[[ Entries supplied open ]]
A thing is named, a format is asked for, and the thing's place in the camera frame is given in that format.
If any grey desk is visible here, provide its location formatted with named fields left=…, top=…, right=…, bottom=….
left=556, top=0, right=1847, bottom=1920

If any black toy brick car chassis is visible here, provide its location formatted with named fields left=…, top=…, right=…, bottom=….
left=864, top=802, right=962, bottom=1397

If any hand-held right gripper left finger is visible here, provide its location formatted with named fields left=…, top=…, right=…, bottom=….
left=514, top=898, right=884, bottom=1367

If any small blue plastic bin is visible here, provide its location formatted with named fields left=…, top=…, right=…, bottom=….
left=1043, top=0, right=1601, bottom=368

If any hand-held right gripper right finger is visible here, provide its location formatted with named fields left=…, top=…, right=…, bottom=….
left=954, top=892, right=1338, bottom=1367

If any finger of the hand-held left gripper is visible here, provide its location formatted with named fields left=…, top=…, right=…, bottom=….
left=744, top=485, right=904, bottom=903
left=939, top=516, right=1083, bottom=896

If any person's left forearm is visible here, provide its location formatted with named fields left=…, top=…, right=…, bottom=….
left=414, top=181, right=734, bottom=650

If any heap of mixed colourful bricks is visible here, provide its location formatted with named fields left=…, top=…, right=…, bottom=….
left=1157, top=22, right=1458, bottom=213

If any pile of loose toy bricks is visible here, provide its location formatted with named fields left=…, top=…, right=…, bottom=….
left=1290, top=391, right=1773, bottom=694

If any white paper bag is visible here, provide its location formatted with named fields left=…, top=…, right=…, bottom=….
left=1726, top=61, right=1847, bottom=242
[[ Entries supplied closed ]]
[[ Entries supplied open ]]
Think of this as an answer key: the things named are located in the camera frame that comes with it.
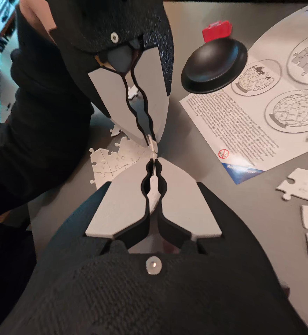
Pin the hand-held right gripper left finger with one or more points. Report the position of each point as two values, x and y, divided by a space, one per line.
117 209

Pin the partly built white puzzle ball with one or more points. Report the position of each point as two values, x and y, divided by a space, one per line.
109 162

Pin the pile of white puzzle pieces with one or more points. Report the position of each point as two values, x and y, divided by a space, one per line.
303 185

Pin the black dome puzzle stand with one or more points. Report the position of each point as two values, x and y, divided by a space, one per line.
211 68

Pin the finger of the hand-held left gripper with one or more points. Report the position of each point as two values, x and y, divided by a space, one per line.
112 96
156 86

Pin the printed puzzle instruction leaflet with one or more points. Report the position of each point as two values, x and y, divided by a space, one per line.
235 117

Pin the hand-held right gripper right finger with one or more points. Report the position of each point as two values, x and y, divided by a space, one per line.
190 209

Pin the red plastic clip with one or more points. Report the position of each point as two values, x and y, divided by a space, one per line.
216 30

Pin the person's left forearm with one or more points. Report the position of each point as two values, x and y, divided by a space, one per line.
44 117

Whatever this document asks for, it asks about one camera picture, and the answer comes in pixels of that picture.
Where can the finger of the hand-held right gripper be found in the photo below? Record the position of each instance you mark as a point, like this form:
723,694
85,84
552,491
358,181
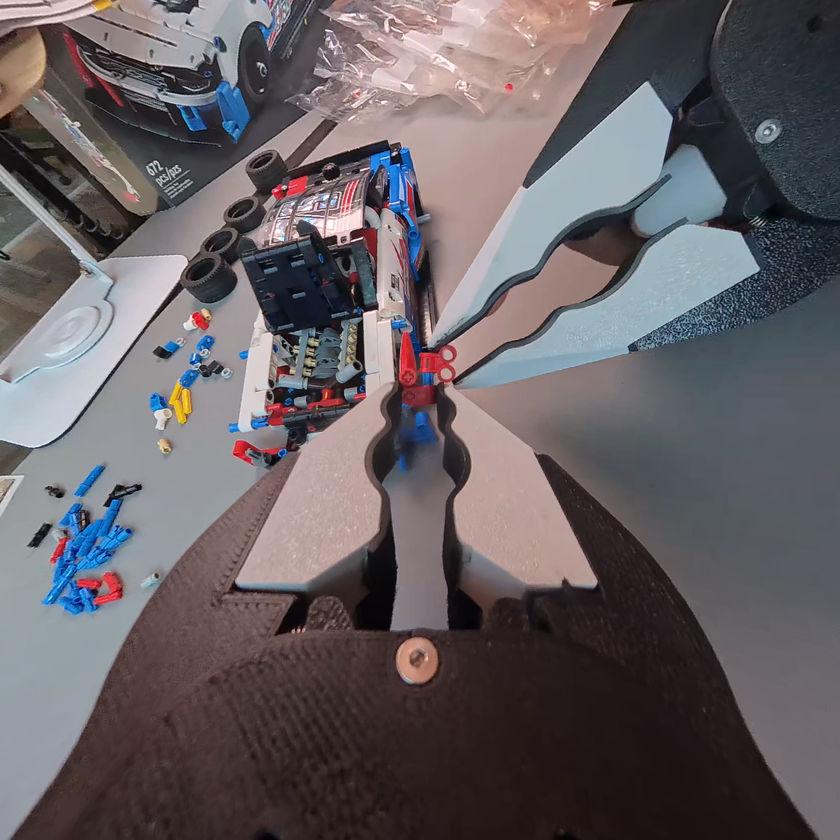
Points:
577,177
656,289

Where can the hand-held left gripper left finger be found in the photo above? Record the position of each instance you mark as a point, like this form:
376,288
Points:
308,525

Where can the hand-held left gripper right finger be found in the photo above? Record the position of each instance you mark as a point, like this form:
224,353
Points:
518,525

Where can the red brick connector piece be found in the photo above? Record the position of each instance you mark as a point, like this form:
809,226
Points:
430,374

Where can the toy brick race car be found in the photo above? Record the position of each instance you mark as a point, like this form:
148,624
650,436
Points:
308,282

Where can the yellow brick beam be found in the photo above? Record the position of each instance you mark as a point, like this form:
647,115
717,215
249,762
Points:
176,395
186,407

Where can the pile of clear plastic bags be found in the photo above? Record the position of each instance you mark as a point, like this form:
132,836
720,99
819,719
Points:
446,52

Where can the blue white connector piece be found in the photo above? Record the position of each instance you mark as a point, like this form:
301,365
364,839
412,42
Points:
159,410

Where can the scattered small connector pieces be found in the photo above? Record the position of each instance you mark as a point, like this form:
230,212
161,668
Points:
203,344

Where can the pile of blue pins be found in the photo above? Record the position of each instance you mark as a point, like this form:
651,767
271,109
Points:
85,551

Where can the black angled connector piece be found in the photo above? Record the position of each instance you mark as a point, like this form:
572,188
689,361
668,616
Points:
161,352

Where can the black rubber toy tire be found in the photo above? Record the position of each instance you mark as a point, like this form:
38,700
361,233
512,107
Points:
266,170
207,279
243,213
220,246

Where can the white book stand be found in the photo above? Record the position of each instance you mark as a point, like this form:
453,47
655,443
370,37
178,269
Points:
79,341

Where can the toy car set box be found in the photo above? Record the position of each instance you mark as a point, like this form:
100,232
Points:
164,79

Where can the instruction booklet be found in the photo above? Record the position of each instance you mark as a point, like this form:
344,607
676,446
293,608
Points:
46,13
[[ Entries supplied closed ]]
Work required = Could you count how many lines in the records contain the word "that"? Only the number is needed.

Solution for this task = 3